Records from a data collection
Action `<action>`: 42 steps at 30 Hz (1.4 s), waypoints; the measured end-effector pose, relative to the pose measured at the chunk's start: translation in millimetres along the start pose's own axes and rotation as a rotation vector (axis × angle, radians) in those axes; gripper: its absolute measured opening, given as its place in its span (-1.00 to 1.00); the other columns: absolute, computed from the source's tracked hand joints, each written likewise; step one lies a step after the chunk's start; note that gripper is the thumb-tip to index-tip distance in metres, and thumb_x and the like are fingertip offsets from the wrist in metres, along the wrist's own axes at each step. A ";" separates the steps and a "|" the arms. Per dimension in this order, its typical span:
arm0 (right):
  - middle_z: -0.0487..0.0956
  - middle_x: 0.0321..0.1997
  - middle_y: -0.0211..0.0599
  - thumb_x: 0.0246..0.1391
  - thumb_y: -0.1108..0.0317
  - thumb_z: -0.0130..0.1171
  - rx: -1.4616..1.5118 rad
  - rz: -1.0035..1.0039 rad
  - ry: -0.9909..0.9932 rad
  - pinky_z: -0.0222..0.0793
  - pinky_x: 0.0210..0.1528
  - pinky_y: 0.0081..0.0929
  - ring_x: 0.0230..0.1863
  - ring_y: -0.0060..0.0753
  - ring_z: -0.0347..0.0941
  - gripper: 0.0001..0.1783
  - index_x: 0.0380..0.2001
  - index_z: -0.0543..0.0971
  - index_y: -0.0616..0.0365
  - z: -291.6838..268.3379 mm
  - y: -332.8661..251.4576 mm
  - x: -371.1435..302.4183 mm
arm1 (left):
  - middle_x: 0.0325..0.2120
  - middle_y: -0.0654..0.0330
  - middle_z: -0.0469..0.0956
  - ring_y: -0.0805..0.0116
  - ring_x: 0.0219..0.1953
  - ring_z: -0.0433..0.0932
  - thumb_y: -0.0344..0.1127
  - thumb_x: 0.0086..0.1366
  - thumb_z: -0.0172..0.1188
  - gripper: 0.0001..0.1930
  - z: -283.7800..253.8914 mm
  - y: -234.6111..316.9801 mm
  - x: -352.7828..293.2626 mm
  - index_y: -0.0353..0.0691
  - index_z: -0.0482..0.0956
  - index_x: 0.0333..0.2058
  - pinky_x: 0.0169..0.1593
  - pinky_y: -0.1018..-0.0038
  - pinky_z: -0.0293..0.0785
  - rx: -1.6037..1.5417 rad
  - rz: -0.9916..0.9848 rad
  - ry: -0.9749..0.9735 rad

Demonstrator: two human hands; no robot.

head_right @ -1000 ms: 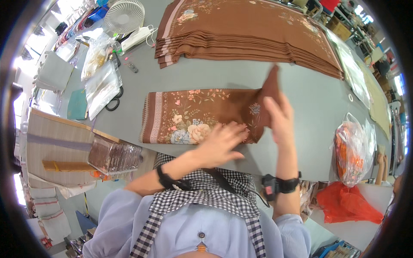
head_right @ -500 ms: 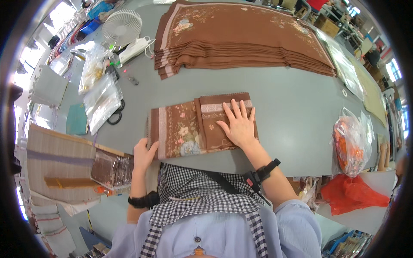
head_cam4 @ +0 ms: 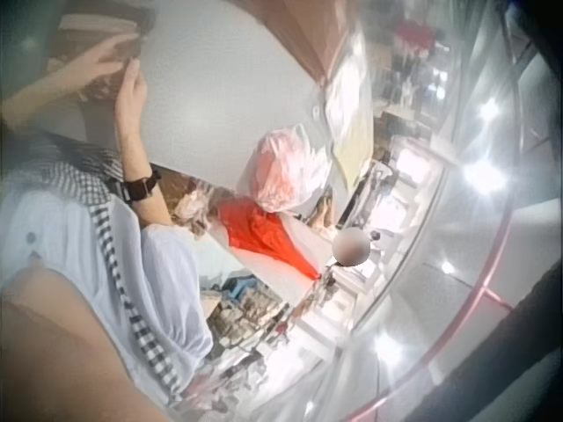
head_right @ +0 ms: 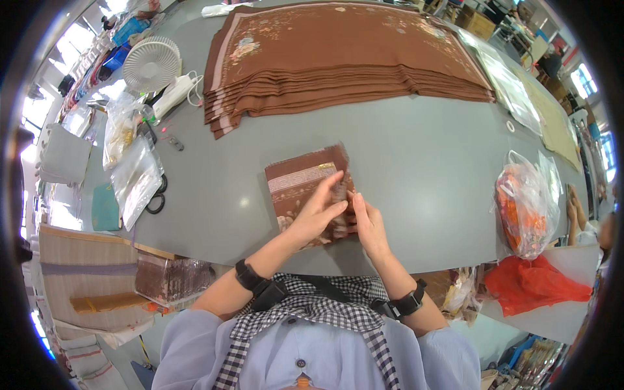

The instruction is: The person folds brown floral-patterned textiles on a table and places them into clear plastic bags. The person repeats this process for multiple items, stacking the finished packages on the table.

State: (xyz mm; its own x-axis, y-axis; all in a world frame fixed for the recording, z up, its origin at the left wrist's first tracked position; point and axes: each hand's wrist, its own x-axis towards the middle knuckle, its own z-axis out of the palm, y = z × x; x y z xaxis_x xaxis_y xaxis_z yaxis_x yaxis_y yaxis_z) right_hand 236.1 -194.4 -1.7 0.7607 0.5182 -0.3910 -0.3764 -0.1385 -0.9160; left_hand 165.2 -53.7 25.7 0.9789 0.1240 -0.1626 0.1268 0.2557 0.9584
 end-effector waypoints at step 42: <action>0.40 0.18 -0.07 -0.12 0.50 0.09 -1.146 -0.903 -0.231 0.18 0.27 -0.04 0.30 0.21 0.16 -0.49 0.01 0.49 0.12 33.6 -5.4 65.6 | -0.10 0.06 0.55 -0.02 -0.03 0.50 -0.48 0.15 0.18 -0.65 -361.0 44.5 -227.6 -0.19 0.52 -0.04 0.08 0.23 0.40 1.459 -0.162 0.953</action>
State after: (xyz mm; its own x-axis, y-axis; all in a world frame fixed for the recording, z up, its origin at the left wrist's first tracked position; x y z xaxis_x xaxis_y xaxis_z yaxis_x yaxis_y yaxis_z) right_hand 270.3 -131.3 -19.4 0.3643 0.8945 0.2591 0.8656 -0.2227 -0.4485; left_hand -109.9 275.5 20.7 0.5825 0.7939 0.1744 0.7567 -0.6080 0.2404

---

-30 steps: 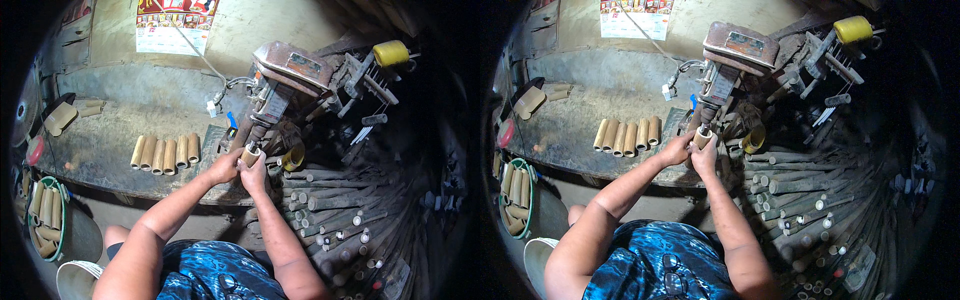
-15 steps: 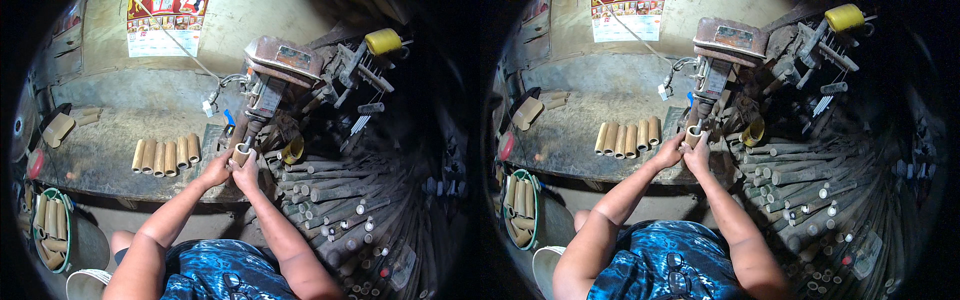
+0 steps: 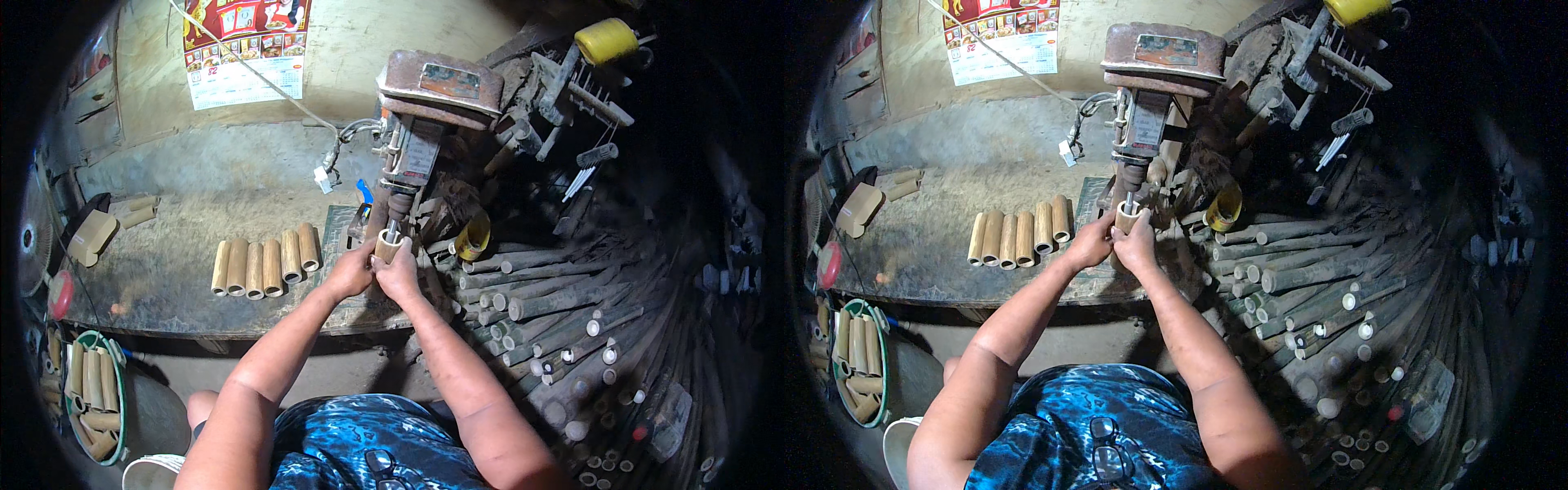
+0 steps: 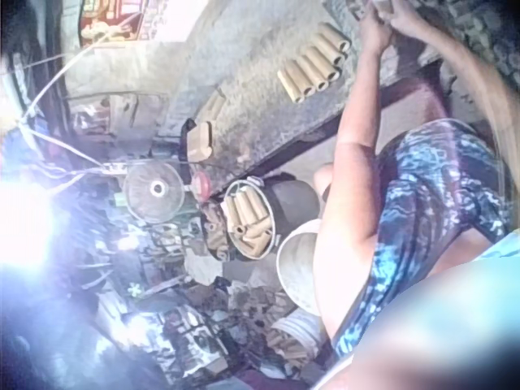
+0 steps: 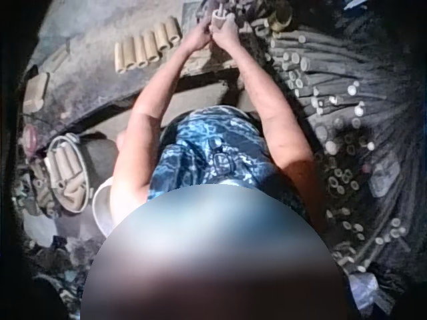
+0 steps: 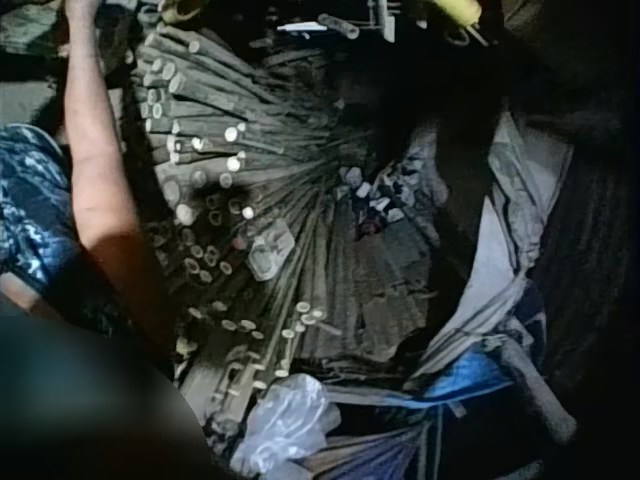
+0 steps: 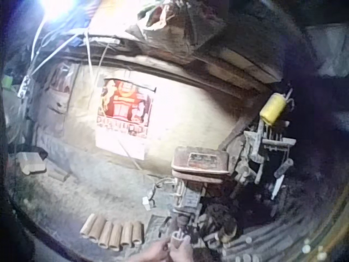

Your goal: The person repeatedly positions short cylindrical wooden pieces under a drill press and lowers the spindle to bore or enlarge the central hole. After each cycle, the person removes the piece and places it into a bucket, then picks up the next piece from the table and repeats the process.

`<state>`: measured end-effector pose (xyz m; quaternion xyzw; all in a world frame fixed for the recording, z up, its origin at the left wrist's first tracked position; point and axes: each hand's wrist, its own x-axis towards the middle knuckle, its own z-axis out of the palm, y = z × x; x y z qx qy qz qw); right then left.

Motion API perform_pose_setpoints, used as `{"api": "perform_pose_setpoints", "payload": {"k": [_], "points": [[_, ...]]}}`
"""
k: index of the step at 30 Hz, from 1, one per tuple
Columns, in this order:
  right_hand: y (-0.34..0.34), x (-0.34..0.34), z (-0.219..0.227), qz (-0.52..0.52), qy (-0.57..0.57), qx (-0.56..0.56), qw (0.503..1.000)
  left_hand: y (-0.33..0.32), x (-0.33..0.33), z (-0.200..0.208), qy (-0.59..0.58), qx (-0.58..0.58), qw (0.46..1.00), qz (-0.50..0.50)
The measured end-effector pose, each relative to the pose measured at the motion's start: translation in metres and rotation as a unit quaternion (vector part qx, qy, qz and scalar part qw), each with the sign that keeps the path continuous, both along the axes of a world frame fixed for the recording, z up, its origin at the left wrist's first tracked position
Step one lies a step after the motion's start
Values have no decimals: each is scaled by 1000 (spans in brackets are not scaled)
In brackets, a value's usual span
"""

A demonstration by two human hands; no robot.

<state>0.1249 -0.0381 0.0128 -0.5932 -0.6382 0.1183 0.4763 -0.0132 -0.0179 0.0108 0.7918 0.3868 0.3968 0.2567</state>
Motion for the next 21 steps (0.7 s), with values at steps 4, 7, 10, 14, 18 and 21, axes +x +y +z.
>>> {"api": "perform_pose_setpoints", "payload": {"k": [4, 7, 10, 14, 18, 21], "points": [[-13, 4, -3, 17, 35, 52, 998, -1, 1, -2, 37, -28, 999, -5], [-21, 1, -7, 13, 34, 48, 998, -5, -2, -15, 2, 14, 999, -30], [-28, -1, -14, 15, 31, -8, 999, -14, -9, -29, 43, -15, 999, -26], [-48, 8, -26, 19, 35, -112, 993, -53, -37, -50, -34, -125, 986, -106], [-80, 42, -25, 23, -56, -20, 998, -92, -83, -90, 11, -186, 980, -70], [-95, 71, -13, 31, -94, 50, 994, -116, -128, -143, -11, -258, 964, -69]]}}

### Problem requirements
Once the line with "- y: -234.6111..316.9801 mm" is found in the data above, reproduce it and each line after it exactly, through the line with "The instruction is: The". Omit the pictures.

### Task output
  - y: -234.6111..316.9801 mm
  - x: -352.7828..293.2626 mm
  - index_y: -0.0353..0.0691
  - index_z: -0.0482..0.0956
  - index_x: 0.0333..0.2058
  - pinky_x: 0.0169..0.1593
  - pinky_y: -0.1018..-0.0038
  - pinky_z: -0.0293..0.0785
  - rx: -1.6037..1.5417 rad
  - rz: -0.9916..0.9848 rad
  - ry: -0.9749..0.9735 rad

Demonstrator: two human hands; no robot.

head_right @ -1000 ms: 
head_right @ -500 ms: 
head_cam4 @ +0 ms: 
head_right @ +0 ms: 

The instruction is: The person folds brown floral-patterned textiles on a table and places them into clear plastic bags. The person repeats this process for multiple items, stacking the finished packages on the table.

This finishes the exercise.